Ein Kühlergrill mit einem breiten Chromrand markiert das neue (alte) Rover-Gesicht. Die Motorhaube und die vorderen Kotflügel sind, dem höheren Grill angepaßt, stärker gewölbt als beim Zwillingsbruder Accord. Auch Scheinwerfer, Blinker und Stoßstange mußten entsprehend anders gestylt werden. Von vorn gesehen, erscheint der Rover 600 britisch vornehm. Das Heck ist den englischen Formkünstlern ebenfalls gelungen. Eine Abrißkante am Kofferraumdeckel erinnert ein wenig an BMW. Sie verleiht dem Hinterteil, unterstützt von den Rückleuchten im Hochformat, etwas Leichtes. Innen blieb weniger Spielraum für Extratouren. Das niedrige Armaturenbrett mit übersichtlichen Instrumenten erhielt Verzierungen aus Nußbaumholz und eine offene Ablage mit Antirutschbelag. Die Stoffe auf den Sitzen, an den Türen und Wänden sind zurückhaltend britisch gemustert. Harris-Tweed gibt es nicht einmal gegen Aufpreis. Mit ganz besonderem Stolz weisen die Rover-Leute auf die blitzblank polierten Edelstahlblenden mit eingravierter Typenbezeichnung auf den Türschwellen hin.

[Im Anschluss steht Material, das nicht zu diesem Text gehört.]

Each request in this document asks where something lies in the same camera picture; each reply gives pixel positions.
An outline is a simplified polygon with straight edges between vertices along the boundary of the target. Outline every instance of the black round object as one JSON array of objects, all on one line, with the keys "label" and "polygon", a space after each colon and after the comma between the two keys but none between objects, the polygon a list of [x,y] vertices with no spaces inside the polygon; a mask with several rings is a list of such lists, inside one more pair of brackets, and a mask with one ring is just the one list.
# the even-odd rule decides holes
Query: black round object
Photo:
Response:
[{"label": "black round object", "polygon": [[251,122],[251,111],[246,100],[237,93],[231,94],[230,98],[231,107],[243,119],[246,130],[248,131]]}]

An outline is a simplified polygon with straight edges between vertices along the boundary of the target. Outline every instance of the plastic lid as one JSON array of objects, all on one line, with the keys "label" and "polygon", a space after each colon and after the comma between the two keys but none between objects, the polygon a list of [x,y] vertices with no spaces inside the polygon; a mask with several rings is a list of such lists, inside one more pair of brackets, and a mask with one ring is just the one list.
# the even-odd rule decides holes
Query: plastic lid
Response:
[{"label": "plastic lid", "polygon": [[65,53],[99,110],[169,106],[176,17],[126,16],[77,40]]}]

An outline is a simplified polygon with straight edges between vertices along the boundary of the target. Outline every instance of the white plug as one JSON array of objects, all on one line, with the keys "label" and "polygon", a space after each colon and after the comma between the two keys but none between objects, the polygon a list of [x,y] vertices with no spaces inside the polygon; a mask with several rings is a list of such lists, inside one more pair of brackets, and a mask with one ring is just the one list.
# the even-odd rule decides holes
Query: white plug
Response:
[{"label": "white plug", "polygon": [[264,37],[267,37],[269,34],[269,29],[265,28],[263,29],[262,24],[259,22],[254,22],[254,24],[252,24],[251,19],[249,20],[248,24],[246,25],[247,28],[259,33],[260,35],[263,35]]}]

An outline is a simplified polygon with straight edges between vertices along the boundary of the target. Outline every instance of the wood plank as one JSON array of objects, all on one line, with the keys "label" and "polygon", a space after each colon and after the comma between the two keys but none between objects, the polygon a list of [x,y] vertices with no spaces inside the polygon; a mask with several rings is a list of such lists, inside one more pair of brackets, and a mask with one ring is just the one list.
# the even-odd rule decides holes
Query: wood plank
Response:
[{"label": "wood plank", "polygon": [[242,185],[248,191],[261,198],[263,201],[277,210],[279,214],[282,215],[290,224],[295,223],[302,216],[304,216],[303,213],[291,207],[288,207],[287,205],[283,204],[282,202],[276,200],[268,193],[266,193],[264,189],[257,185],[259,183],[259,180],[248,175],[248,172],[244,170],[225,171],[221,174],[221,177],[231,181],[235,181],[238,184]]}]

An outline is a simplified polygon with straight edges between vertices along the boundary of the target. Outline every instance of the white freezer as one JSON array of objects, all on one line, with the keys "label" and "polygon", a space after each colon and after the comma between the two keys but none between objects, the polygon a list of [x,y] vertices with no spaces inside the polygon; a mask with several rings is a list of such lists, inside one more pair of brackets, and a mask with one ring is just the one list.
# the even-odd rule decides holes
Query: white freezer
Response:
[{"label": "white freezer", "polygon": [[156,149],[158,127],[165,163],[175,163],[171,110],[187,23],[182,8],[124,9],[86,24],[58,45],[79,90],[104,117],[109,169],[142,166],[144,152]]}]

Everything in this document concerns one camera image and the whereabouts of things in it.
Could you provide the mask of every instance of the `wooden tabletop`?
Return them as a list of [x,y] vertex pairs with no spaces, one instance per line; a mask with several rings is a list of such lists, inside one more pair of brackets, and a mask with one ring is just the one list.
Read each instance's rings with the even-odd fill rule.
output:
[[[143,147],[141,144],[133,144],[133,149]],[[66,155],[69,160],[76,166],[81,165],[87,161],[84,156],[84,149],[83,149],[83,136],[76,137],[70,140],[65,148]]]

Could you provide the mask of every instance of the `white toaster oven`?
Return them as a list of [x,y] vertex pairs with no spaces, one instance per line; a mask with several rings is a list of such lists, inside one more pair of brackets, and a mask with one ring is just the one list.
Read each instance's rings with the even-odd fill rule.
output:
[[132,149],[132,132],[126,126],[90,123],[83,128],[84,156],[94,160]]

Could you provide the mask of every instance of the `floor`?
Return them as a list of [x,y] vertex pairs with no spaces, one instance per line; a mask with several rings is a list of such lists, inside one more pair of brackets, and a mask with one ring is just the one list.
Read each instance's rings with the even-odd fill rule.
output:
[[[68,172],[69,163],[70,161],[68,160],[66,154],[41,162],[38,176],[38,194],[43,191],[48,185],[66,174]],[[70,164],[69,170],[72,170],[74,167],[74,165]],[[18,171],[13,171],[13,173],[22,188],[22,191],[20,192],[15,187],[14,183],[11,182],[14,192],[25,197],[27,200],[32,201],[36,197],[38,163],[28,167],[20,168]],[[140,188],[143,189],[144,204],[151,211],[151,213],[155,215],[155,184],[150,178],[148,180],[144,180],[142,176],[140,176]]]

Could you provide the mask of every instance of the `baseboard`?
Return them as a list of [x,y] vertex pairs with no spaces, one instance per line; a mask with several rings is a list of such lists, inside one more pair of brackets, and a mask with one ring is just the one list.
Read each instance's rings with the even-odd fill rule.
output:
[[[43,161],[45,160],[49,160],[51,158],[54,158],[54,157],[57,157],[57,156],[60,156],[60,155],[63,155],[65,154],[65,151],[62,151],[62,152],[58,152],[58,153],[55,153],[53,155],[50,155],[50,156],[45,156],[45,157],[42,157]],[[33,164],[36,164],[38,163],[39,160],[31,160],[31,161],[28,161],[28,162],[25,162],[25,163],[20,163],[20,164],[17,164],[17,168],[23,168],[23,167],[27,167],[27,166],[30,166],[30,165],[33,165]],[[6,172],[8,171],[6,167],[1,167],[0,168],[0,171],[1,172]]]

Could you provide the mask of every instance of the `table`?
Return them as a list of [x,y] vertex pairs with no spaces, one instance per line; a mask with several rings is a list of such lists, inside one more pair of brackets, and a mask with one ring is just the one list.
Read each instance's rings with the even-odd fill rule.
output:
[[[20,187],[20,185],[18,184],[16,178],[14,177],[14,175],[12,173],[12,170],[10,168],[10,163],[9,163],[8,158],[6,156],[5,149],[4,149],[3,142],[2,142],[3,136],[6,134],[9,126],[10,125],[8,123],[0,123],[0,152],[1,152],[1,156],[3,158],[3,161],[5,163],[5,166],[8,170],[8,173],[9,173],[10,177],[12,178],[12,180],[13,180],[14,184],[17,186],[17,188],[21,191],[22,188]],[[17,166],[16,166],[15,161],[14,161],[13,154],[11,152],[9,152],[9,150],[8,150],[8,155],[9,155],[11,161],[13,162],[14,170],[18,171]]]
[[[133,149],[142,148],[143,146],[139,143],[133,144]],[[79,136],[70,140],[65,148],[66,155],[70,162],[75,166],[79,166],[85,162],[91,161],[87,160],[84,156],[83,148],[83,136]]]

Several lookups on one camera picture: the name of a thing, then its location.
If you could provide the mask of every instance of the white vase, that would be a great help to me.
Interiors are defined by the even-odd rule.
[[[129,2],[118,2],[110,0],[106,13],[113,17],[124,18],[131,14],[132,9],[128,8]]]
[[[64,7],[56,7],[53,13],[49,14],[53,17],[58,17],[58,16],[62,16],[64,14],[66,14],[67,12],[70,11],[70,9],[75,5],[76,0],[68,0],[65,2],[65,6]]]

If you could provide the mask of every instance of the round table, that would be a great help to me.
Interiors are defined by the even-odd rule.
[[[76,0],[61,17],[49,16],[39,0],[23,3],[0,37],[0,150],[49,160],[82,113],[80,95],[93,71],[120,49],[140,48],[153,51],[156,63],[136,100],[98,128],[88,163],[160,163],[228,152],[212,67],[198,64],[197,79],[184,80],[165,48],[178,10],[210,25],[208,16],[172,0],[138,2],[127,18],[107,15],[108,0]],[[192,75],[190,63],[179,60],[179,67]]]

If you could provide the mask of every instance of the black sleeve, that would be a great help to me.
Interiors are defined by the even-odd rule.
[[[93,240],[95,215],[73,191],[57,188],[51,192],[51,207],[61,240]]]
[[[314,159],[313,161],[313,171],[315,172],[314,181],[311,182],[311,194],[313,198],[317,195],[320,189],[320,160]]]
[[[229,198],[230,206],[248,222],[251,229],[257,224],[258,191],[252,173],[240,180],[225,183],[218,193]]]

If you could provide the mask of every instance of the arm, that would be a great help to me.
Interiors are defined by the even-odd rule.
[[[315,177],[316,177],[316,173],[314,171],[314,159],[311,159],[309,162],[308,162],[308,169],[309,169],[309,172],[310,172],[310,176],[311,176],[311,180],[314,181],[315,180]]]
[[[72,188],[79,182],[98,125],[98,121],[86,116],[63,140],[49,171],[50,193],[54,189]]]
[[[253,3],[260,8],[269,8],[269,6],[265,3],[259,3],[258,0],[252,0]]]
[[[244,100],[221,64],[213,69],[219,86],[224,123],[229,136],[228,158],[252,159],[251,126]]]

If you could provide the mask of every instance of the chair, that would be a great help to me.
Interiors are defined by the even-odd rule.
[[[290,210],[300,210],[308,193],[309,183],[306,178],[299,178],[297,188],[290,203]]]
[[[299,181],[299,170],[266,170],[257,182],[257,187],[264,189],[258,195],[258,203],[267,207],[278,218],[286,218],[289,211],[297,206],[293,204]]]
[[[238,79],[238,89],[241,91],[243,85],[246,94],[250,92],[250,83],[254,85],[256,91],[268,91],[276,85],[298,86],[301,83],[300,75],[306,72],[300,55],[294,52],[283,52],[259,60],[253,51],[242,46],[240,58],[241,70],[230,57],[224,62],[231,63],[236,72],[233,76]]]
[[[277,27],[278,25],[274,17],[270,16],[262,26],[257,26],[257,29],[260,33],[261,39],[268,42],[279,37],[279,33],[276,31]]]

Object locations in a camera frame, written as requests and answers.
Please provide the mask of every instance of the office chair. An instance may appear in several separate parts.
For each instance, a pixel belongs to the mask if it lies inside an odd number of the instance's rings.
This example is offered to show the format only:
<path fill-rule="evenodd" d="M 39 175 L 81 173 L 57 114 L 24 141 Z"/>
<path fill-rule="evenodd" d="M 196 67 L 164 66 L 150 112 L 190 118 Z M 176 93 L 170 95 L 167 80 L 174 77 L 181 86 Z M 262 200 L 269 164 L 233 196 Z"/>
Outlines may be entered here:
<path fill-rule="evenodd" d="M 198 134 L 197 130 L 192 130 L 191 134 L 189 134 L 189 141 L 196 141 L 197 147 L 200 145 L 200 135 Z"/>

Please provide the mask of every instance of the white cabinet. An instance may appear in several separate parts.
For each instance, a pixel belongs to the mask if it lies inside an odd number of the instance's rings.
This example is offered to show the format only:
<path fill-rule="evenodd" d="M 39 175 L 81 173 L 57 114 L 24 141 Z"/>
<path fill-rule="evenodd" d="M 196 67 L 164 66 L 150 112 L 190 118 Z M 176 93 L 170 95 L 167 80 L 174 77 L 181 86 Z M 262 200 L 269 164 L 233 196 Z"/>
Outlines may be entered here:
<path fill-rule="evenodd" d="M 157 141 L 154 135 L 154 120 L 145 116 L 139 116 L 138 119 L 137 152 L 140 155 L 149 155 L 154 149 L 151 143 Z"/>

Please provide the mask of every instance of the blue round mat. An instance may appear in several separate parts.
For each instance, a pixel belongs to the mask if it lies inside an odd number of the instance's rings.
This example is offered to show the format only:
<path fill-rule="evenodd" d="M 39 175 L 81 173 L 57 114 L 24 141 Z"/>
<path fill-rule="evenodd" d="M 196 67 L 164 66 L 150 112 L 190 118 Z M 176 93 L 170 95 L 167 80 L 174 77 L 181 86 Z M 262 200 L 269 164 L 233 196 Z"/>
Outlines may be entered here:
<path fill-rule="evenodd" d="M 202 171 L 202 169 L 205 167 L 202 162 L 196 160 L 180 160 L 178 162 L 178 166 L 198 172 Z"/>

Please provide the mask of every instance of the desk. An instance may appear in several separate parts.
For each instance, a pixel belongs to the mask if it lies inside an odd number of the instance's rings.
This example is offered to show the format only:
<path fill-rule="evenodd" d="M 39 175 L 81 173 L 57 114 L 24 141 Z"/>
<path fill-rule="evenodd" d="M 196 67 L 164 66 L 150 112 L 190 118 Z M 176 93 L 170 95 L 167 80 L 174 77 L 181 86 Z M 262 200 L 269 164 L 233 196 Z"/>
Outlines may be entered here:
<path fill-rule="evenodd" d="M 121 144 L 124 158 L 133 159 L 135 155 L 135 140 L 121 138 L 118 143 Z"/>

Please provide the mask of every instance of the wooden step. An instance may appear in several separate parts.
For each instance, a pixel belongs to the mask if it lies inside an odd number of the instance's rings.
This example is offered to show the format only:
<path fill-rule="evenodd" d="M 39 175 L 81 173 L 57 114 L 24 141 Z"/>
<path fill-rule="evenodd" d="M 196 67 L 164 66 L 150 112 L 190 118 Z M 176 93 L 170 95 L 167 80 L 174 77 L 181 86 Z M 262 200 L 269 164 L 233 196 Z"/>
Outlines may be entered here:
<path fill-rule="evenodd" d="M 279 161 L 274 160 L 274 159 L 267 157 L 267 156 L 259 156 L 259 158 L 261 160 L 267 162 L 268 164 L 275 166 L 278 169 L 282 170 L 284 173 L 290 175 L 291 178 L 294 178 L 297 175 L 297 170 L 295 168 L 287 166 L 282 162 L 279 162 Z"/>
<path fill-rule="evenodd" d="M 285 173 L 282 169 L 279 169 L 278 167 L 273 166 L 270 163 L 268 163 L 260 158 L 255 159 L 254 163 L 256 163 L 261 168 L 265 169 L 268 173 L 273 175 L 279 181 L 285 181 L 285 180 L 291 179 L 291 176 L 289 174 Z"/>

Drei Modelle kommen zunächst nach Deutschland. Bereits der einfachste Rover 620i hat zum Schutz bei einem eventuellen Seitenaufprall Barrieren in den Türen, eine geschwindigkeitsabhängige Servolenkung, elektrisch einstellbare Außenspiegel und elekrische Fensterheber vorn, eine Zentralverriegelung sowie eine Alarmanlage mit Zündsperre serienmäßig. Sein Motor, ein 2,0-l-Vierzylinder, leistet 86 kW (115 PS), und er soll 197 km/h Höchstgeschwindigkeit erreichen und den Spurt auf Tempo 100 in 10,8 Sekunden schaffen.

Im Rover 620 Si steckt ebenfalls ein 2,0-Liter-Vierzylinder, jedoch mit einer anderen Nockenwelle, höherer Verdichtung und modifizierter Motorelektronik. Er leistet 100 kW (136 PS). Für die Beschleunigung von Null auf 100 km/h werden 10,2 Sekunden, für die Höchstgeschwindigkeit 200 km/h angegeben. Neben mehr Motorleistung bietet der 620 Si unter anderem edlere Sitzbezugsstoffe, eine geteilt klappbare Rücksitzlehne, vier elektrische Fensterheber.

Zusätzlich gibt es gegen Aufpreis (der noch nicht feststeht) eine Vierstufen-Automatik. ABS wird (in England) unsinnigerweise nur zusammen mit elektrischem Schiebe-/Hubdach, Lederpolster, Lederlenkrad, elektrisch verstellbarem Fahrersitz, Holzeinlagen in der Mittelkonsole, Teppichboden und Leichtmetall-Rädern verkauft. Im Spitzenmodell, dem Rover 623 Si, arbeitet ein 2,3-l-Vierzylinder mit 116 kW (158 PS). Bis auf Fahrer-Airbag, Klimaanlage und derViergang-Automatik ist aller Luxus serienmäßig.

Mit der 600er-Baureihe begibt sich Rover in die gehobene Mittelklasse und trifft dort allerdings auf etablierte, deutsche Konkurrenz mit Namen wie Audi oder BMW. Die Engländer räumen ein, daß kaum Kunden einen Rover 620 anstelle eines 3er-BMW kaufen werden. Doch wer den Weg vom Opel Vectra zum BMW nicht mit einem Schritt gehen kann, der kann beim Rover 620 eine Verschnaufpreise einlegen, so hoffen sie.

Nach den ersten Fahreindrücken dürften die Kunden zufrieden sein, obwohl der Rover 620 Si nichts wirklich Besonderes bietet. Sein Motor läuft leise und ohne lästige Vibrationen. Die Federungsabstimmung ist ein gelungener Kompromiß. Gelegentlich wankt der Rover 620 Si um seine Längsachse, manche Schlaglöcher und Querfugen schlagen heftig nach innen durch. Die Qualität der Verarbeitung macht allerdings einen ordentlichen Eindruck.